The smooth_next / qout / oscales epilogue was in the original gemm_w4a4 design doc (docs/kernels/gemm_w4a4.md §8). Dropped 2026-04-24. The only nunchaku consumer of that combo is fused_gelu_mlp (nunchaku/ops/fused.py:15-80), used by Flux v2 MLP and the generic GELU FeedForward. The call signature shows fc1's gemm_w4a4 taking fc2.smooth_factor and fc2.proj_down — the next layer's parameters leak into the current layer's kernel. That's a frame-level fusion: two adjacent Linear ops must be wired together at the Python layer before the kernel can be called. Same category as fuse_glu, which CLAUDE.md explicitly excludes (vLLM diffusion calls each Linear independently and has no native "fuse consecutive w4a4 linears" hook).

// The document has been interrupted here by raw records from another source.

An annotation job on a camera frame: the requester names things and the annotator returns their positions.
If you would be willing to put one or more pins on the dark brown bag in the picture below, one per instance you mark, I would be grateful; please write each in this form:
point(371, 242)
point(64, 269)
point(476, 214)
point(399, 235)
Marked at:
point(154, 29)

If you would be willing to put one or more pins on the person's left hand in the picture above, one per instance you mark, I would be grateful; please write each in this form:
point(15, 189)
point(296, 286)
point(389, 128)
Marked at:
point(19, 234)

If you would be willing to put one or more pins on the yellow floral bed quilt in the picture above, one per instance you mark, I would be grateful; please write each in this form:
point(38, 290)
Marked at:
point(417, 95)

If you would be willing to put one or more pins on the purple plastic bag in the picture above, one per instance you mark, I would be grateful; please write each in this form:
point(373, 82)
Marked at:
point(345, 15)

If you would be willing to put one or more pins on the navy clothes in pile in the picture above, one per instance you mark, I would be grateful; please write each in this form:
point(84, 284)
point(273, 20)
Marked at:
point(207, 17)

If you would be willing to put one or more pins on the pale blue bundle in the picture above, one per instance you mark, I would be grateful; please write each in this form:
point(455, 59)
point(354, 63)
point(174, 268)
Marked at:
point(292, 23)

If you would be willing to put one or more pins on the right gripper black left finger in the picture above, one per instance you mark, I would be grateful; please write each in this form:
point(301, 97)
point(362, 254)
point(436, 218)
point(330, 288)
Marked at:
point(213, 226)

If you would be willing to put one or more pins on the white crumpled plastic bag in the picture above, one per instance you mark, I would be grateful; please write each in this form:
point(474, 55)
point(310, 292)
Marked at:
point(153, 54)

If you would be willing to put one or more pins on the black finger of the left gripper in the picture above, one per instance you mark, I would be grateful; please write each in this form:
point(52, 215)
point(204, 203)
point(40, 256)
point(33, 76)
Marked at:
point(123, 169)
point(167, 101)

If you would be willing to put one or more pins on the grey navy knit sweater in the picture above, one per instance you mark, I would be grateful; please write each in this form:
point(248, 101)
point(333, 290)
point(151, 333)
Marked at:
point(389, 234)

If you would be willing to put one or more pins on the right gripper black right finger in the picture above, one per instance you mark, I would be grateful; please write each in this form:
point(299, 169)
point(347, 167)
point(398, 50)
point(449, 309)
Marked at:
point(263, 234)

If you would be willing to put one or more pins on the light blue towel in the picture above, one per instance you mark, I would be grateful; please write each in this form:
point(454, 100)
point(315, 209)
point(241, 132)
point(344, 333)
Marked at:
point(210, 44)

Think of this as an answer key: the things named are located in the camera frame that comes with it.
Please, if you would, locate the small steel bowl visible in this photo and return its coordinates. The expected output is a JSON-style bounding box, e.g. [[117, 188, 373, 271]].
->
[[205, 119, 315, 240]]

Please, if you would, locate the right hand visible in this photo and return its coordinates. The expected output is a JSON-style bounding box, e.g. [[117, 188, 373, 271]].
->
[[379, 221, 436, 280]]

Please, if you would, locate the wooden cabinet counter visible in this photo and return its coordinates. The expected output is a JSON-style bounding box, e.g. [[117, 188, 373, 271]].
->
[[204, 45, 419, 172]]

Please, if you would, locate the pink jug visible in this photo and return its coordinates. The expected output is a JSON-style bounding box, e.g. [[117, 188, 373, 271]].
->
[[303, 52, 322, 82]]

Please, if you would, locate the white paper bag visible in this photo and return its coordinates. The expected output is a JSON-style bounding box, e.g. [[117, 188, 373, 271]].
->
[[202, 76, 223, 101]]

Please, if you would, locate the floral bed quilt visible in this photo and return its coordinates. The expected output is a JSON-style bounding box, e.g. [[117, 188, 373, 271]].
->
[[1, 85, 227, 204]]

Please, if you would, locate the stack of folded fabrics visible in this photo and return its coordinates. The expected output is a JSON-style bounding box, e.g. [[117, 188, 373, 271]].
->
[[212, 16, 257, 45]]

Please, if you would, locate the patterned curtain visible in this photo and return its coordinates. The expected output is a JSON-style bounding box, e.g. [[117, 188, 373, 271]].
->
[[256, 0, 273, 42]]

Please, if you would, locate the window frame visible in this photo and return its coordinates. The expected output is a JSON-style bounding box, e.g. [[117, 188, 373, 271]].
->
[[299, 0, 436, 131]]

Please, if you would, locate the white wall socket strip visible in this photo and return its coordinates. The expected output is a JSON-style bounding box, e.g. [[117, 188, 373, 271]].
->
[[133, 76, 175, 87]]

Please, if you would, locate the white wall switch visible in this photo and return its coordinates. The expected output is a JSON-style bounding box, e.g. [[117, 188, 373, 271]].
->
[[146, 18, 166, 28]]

Terminal version is v2. cute_kernels/gemm_w4a4/kernel_v2_fa4.py is the shipping surface. Remaining work on the pod is perf (MFU gap, 2-CTA LoRA regression), not scope. Re-open only if the vLLM integration story explicitly grows a fused-consecutive-linears op — the epilogue complexity (row-block amax, dual TMA store, FP8 scale cast, E2M1 pack, optional fc2-LoRA-down fold-in) is too high to pay speculatively.

LoRA rank upper bound = 128 in production

Production constraint on the vLLM-diffusion path: R ≤ 128. R=256 appears in GEMM_SHAPES only as a boundary stress case, never as a shipping target.

Implication: when a design decision trades off R≤128 perf against R=256 perf, bias toward R≤128. The "double-stage LoRA TMA through K-loop" fallback in gemm_w4a4 v1 §4 (added so tile_n=256 + R=256 + fp16/bf16 LA/LU stays within the 228 KB SM smem budget) is not worth implementing solely to keep tile_n=256 at R=256. Bench headline numbers focus on R=32 and R=128; R=256 rows are diagnostic, not shipping.

If a kernel variant requires R≤128 to land, that's an acceptable production constraint — call it out in the pod README but don't treat it as a blocker.

Build model

  • Top-level CMakeLists.txt probes CUDA and CANN; each is an independent option() and either can be disabled. The repo builds fine with only one backend enabled.
  • Each native pod compiles to an OBJECT library svdquant::<op>. They are not linked into a single .so by default — that's an integration concern, not a workbench concern.
  • Triton pods don't go through CMake at all. They JIT on first call.
  • Tests and benchmarks are opt-in via -DSVDQUANT_BUILD_TESTS=ON / -DSVDQUANT_BUILD_BENCHMARKS=ON.